电影拍摄制作:光影浮生里的三重门

电影拍摄制作:光影浮生里的三重门

我幼时住在桂林路老宅,天井里常悬一挂竹竿,晾着母亲手洗的手帕与父亲刚冲洗出来的胶片——那是一卷《玉蜻蜓》的样片,在风中微微颤动,泛出青灰微光。那时还不懂何为“拍摄”,只觉银幕上人影晃漾如水底游鱼;后来才明白,“电影”二字背后,原是无数双手在时间之墙上凿刻的一道深痕,而所谓“拍摄制作”,恰似一场精密又苍凉的仪式,在虚实之间搭起三座窄门。

筹备:未见其形,已闻其声
真正的拍戏,其实始于开镜之前三年、五年,甚至十年。编剧伏案改稿至灯下墨迹晕染成雾,美术指导翻遍故纸堆只为寻一方窗棂纹样,制片主任奔走于银行与庙宇之间筹措经费……这些事皆无声无息,却比锣鼓喧天更沉重。犹记某年冬日随友探班一部民国题材影片,剧组正围坐读本。窗外雪落得极静,室内茶烟袅绕,演员们低声念出台词,字句尚未落地,已有泪意浮动眼睫——原来故事还未显相,魂魄早已入画。这便是筹备之功:它不立影像,却塑筋骨;不见镜头,早定呼吸节奏。

摄录:刹那即永恒,亦最易碎
摄影机开机那一瞬,世界便自动分作两半:一半真实,一半虚构;一边活生生的人喘气流汗,另一边幻化而成的角色正在死去或重生。“咔”的一声之后,一切进入不可逆状态。灯光师调校角度如同调理病脉,录音师俯耳贴向麦克风仿佛聆听胎心,导演站在监视器后屏住气息,像守灵者凝视将熄烛火。有一回我在横店目睹暴雨突降,外景地积水漫过布鞋脚背,但摄像组仍坚持补完一个长镜头——雨水顺着女主演鬓角滑进衣领,她睫毛上的水珠竟被机器忠实地收留下来,日后剪辑时反复播放数十次。那一刻我才懂得:“真”未必来自完美,倒常常寄身于意外之中。技术愈精妙,人心愈需谦卑。

后期:删繁就简处,方见本来面目
许多人以为杀青即是大功告成,殊不知真正苦役方才开始。初剪版冗长得令人窒息,千尺胶转数字文件后的第一轮审看,全场沉默良久,连咳嗽都显得唐突。配乐试了七种版本终选一首古琴独奏,《流水》段落在第七分钟突然淡去,留下空山鸟音数秒——正是这一停顿让全剧由叙事升华为咏叹。特效团队熬红双眼修补一道城墙裂隙,声音设计师用三个月采集三百种雨声以匹配某一扇推开的木格子窗……所有加法做完以后,必须做减法。最后剪掉十八场精彩对白、五支华丽舞曲、一段观众热捧的情感高潮戏份——当最后一帧画面咬合完毕,整部片子反而轻盈起来,宛如卸尽铅华的老僧闭目一笑。

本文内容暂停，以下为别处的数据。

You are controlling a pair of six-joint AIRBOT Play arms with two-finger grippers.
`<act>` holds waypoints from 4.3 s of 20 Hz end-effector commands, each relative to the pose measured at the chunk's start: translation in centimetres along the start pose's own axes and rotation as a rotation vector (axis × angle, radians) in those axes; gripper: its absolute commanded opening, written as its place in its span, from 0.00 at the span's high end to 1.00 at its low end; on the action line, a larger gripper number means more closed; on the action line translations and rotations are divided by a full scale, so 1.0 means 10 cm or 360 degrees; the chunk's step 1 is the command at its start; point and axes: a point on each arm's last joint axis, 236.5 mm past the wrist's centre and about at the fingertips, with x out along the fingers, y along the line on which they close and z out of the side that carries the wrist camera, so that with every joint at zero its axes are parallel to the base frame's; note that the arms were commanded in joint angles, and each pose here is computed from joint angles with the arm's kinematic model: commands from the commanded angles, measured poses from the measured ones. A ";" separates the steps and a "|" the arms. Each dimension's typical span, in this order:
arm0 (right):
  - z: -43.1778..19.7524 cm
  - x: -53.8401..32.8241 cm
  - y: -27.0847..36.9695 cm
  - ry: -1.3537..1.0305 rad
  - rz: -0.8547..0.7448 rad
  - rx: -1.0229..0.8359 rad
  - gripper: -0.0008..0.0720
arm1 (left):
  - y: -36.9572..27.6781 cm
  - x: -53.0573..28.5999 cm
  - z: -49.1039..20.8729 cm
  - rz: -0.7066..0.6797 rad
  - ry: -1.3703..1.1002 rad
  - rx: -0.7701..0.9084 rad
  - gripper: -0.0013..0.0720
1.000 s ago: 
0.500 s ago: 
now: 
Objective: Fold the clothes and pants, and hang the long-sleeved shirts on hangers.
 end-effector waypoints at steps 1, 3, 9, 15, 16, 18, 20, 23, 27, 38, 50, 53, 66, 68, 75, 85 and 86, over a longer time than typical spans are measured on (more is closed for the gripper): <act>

如今再看电影海报铺满地铁站墙头,明星访谈占据热搜榜首,我心里总悄然浮现那个桂林路旧院中的傍晚:夕阳斜照,湿漉漉的胶片缓缓转动,映出身旁少年仰望的眼神清亮如新磨铜镜。他尚不知道自己将来会走入哪一座暗房,也不知哪一幕会被世人记住,哪一句台词会在某个深夜忽然响起。唯有一点真切无疑:每一寸流动的画面之下,都有人在尘埃深处默默点灯;每一次银幕明灭之间,都是人间悲喜借光还魂的过程。

若问电影为何动人?不过因它是少数几件事物之一——既非完全虚假,也永难抵达绝对的真实;而在真假交界之处,我们终于认出了自己的脸孔。